Black Knight said that a one percent increase in interest rates would push California and an additional seven states (Maryland, Delaware, New York, Montana, North Dakota, and Wyoming) above pre-bubble levels.  At the national level, home prices could rise another 25 percent, or interest rates could jump almost two percent, before the affordability ratio would reach pre-bubble levels.

Interest rates aside, however, Black Knight points out that affordability ratios are more favorable in those states where income has kept pace with home price increases.  For example, in Illinois the payment to income level is 11 percent below 2000-2002 levels.  There median household income has increased by 27 percent since that period while home prices are up 11 percent.  On the other hand, income in Washington, DC has risen 50 percent while home prices are up 141 percent and the 26 percent increase in median income in Hawaii does not offset the 125 percent increase in home prices.  



In its closer examination of January foreclosure data Black Knight said there was clear separation in the levels of increase by first time and repeat foreclosure starts in reaching their 12-month highs.  There was also a continuation of the differences seen across multiple foreclosure indicators between judicial and non-judicial states.



Trey Barnes, Black Knight's senior vice president of Loan Data Products said, "Repeat foreclosure starts made up 51 percent of all foreclosure starts and increased 11 percent from December. In contrast, first-time foreclosure starts were up just a fraction of a percent from the month prior. Similarly, Black Knight found that January foreclosure starts jumped about 10 percent from December in judicial states as compared to just a 1.7 percent increase in non-judicial states. Judicial states are also seeing higher levels of both new problem loans and serious delinquencies (loans 90 or more days delinquent, but not yet in foreclosure) than non-judicial states, although volumes are down overall in both categories."

Foreclosure sales or completed foreclosures however have been dropping more rapidly than the inventory of seriously delinquent loans in both judicial and non-judicial jurisdictions leading to increases in foreclosure pipeline ratios.  These ratios, representing the backlog in months of foreclosure and 90-day delinquency inventory based on foreclosure sales rates, have been increasing across the board.  Barnes said the pipeline now stands at 58 months in judicial states, up from 47 months in 2013 but "a far cry from its high of 118 months a couple of years before that."  The non-judicial pipeline has risen to 53 months, close to an all-time high, in recent months.  "Throughout the housing crisis," he said, "non-judicial pipeline ratios were significantly lower than those in judicial states."
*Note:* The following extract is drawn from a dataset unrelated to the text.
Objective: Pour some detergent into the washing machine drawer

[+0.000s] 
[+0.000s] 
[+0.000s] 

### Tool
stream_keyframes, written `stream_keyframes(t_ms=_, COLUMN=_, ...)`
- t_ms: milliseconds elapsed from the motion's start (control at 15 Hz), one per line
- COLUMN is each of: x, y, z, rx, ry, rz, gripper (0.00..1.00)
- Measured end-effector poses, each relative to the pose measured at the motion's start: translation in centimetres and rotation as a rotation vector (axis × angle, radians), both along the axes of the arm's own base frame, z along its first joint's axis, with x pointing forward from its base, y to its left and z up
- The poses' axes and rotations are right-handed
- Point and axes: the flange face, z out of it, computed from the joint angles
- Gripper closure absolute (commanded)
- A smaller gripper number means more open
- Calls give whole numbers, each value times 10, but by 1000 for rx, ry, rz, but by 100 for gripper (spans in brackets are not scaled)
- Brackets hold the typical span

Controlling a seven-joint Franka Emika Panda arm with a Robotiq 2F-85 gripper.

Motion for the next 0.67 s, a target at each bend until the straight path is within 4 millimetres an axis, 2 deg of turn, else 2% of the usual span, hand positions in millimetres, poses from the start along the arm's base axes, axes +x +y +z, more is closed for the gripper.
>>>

Black Knight said that January data also showed the impact of anti-dual-tracking legislation which prohibits the simultaneous pursuit of loan modifications and foreclosures.  After this legislation went into effect the average months of delinquency for first-time foreclosure starts shot up from 6.5 months to 14.6 months and last year there were virtually no starts on loans less than 120 days delinquent.



The company noted that, as servicers have adapted to the new requirements, the effect on foreclosure start timelines has become less pronounced. As of January 2015, first-time foreclosure starts were occurring at an average of 9.1 months delinquent.